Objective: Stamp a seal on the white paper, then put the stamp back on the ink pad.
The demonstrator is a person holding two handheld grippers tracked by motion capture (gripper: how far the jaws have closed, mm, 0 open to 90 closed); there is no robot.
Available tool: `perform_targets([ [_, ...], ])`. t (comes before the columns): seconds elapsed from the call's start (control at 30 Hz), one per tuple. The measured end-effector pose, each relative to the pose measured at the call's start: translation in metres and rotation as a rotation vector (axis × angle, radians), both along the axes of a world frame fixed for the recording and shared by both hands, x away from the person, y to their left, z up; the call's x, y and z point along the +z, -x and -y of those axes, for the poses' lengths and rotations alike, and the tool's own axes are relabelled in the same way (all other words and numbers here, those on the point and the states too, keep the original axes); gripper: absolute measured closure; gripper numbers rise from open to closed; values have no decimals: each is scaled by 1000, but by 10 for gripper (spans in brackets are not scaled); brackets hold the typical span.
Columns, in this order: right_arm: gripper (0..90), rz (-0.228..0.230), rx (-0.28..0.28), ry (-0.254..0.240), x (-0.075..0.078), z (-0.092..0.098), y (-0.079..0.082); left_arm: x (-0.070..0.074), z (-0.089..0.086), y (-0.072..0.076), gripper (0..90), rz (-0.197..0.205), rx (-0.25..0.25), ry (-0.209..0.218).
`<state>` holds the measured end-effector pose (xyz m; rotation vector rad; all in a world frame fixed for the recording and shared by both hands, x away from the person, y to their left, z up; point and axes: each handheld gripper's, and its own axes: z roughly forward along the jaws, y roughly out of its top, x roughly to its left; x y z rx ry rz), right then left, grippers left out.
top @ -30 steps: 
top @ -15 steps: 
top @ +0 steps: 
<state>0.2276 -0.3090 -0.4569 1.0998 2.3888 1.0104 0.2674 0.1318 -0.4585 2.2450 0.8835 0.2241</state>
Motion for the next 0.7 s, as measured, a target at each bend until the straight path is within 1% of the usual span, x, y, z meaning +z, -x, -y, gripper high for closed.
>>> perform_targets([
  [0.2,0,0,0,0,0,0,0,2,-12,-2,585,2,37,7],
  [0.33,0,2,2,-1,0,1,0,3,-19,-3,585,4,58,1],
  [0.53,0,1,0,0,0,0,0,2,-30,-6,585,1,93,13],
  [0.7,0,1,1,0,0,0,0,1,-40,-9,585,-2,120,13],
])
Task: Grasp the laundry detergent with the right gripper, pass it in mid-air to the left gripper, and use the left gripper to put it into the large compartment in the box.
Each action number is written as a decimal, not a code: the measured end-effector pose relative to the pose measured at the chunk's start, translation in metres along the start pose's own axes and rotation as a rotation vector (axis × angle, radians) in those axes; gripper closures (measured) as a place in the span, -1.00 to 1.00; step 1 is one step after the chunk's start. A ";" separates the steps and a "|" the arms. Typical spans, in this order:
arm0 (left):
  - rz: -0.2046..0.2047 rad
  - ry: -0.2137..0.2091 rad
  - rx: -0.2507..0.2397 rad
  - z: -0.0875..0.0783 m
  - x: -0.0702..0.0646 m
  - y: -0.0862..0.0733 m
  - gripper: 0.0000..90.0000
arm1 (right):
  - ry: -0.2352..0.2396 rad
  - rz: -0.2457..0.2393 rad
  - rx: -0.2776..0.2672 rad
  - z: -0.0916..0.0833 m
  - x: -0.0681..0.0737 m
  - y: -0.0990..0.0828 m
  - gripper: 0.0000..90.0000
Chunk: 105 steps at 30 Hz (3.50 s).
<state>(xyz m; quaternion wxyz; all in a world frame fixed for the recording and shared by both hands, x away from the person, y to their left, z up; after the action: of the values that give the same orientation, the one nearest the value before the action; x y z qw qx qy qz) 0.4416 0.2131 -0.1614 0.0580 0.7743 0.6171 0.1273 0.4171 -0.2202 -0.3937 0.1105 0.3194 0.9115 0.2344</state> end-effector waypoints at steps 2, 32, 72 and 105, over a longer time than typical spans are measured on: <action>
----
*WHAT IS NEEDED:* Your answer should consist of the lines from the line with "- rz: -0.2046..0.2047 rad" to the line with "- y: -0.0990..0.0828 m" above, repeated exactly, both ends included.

*ANSWER SECTION:*
  - rz: -0.2046..0.2047 rad
  - ry: -0.2137..0.2091 rad
  - rx: -0.2507..0.2397 rad
  - z: -0.0875..0.0783 m
  - x: -0.0702..0.0646 m
  - y: -0.0862..0.0733 m
  - gripper: 0.0000..90.0000
arm1 (right):
  - ry: -0.2352..0.2396 rad
  - rz: -0.2457..0.2393 rad
  - rx: -0.2776..0.2672 rad
  - z: -0.0916..0.0833 m
  - x: -0.0681..0.0737 m
  - y: -0.0990..0.0828 m

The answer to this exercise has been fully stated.